### [WORK REQUIRED]
Among the lines of the records, please find those that contain the word "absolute" and copy them.

Items listed in a dataset:
================================
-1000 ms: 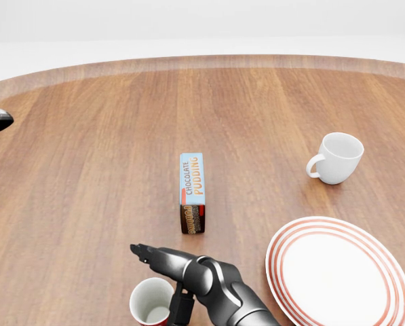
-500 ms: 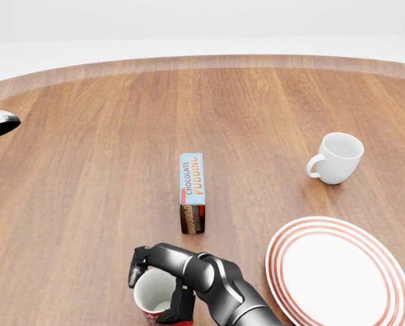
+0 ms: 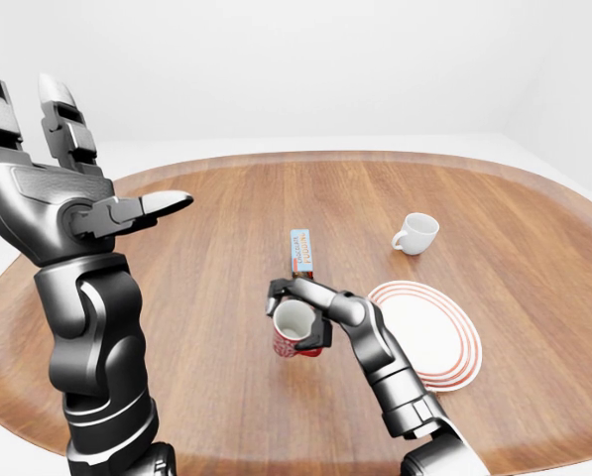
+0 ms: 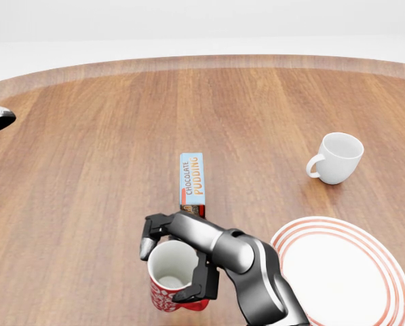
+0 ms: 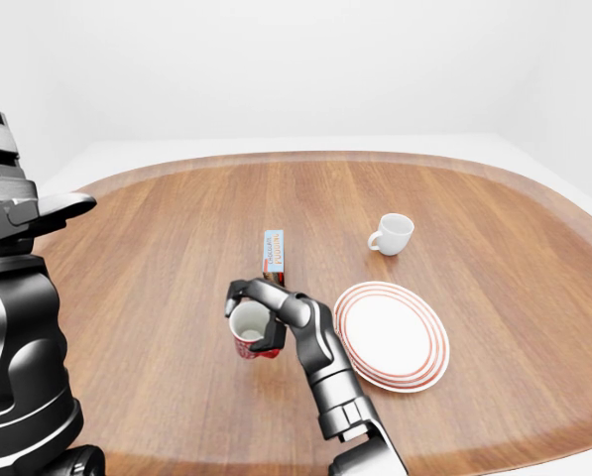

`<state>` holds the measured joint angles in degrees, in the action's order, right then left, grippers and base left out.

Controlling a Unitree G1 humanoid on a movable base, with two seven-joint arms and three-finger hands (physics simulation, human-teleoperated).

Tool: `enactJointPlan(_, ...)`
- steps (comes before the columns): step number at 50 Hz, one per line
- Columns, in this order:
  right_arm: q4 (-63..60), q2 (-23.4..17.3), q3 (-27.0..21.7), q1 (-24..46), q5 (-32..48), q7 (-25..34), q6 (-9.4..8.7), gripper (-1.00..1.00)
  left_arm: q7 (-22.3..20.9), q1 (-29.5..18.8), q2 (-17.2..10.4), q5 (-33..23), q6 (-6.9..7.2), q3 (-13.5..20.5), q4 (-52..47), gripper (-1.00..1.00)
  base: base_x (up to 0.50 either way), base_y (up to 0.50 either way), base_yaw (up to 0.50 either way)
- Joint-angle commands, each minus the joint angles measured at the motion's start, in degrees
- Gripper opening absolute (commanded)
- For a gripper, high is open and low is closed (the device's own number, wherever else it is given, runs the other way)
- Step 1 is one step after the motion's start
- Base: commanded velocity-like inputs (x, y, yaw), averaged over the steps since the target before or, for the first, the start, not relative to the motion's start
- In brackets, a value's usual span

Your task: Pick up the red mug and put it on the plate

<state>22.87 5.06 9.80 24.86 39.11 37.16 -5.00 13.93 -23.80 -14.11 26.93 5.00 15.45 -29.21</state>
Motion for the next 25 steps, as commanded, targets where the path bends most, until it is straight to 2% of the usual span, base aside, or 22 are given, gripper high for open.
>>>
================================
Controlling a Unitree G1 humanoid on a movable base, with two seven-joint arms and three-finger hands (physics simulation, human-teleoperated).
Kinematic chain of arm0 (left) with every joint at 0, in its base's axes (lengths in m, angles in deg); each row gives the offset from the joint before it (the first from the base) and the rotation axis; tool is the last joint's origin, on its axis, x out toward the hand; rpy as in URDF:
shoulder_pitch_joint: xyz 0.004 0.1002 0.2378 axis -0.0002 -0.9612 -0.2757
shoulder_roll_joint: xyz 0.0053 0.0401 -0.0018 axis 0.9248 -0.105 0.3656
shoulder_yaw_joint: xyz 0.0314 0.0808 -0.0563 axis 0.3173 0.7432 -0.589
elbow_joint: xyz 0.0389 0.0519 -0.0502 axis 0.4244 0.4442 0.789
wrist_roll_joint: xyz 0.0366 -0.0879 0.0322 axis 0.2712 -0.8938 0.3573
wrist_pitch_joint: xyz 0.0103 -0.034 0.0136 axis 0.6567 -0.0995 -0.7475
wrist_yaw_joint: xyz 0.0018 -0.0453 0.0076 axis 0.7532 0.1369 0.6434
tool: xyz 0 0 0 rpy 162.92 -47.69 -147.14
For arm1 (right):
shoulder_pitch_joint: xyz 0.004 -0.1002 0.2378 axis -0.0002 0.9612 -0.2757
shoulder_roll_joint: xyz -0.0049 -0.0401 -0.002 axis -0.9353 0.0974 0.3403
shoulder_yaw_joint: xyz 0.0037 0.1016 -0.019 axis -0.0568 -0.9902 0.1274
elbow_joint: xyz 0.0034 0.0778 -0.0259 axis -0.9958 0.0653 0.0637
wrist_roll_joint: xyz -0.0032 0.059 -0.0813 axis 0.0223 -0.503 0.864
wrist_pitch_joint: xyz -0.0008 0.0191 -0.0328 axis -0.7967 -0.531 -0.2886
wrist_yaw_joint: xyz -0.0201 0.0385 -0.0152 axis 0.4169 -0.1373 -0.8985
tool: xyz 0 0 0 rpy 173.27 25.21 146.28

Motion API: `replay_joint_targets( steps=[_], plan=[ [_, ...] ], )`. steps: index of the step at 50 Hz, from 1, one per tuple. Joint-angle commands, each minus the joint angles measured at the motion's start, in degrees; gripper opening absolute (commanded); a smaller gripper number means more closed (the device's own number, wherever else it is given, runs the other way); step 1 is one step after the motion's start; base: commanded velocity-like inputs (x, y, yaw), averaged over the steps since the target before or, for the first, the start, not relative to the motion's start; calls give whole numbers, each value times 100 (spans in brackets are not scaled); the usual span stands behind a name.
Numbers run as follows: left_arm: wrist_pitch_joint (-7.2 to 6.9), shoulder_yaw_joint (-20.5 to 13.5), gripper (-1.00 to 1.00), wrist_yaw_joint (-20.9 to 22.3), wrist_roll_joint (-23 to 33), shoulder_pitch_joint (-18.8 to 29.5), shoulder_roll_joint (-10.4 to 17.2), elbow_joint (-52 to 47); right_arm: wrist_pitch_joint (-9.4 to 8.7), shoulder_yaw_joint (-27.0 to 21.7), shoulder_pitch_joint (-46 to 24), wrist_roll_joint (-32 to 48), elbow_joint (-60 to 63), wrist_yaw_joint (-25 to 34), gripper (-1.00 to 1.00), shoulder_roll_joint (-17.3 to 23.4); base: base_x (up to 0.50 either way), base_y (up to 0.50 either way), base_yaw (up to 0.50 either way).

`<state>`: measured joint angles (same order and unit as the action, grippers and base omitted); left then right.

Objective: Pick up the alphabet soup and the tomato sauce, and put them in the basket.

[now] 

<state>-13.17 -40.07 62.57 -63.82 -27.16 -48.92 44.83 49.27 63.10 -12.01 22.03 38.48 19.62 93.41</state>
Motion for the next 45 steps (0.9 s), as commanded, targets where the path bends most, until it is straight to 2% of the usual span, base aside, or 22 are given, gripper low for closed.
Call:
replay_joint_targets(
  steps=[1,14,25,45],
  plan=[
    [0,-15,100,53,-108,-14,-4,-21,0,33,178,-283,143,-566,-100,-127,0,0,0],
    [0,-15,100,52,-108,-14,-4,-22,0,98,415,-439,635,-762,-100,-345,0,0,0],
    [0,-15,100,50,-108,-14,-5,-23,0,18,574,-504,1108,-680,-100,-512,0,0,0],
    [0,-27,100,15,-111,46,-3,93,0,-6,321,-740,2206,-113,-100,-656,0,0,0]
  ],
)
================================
### [YOUR RESPONSE]
- Gripper opening absolute (commanded)
Motion API: `replay_joint_targets( steps=[_], plan=[ [_, ...] ], )`. steps: index of the step at 50 Hz, from 1, one per tuple. Joint-angle commands, each minus the joint angles measured at the motion's start, in degrees; gripper opening absolute (commanded); a smaller gripper number means more closed (the device's own number, wherever else it is given, runs the other way); step 1 is one step after the motion's start; base: commanded velocity-like inputs (x, y, yaw), averaged over the steps since the target before or, for the first, the start, not relative to the motion's start; calls give whole numbers, each value times 100 (spans in brackets are not scaled); the usual span stands behind a name.

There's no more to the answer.